**Work task**
Determine how many of the lines below hold the word "Could". Give the number and nothing else.

**Source data**
※ ※ ※
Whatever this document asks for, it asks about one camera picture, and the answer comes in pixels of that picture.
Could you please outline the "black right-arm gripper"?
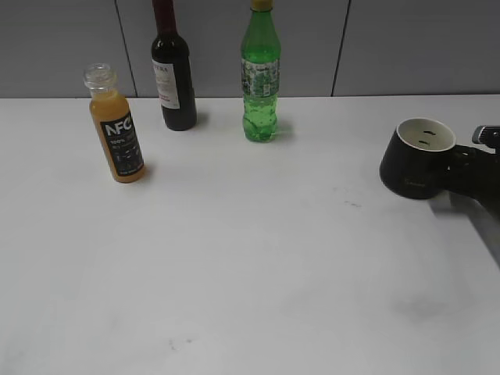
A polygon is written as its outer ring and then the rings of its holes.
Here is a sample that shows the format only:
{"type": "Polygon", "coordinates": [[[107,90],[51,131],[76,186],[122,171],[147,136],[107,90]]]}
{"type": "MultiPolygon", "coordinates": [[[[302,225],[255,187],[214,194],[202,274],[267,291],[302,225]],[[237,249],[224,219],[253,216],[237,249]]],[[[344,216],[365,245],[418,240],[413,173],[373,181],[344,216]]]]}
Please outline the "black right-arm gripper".
{"type": "Polygon", "coordinates": [[[495,153],[456,145],[441,177],[442,187],[478,201],[489,213],[499,213],[500,126],[477,127],[472,142],[492,148],[495,153]]]}

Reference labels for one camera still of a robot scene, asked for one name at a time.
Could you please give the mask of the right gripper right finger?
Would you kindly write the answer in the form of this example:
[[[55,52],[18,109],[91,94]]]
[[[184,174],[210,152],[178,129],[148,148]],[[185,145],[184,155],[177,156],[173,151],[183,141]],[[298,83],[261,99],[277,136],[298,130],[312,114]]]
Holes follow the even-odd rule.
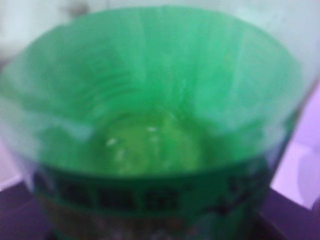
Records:
[[[275,190],[268,191],[257,218],[258,240],[318,240],[319,238],[319,215]]]

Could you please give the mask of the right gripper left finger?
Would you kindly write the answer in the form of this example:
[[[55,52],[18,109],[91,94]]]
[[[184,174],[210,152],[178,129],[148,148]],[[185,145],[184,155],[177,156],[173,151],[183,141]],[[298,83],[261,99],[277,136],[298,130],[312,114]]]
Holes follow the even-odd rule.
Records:
[[[23,182],[0,192],[2,240],[53,240],[52,227]]]
※ ※ ※
**Answer to the exercise**
3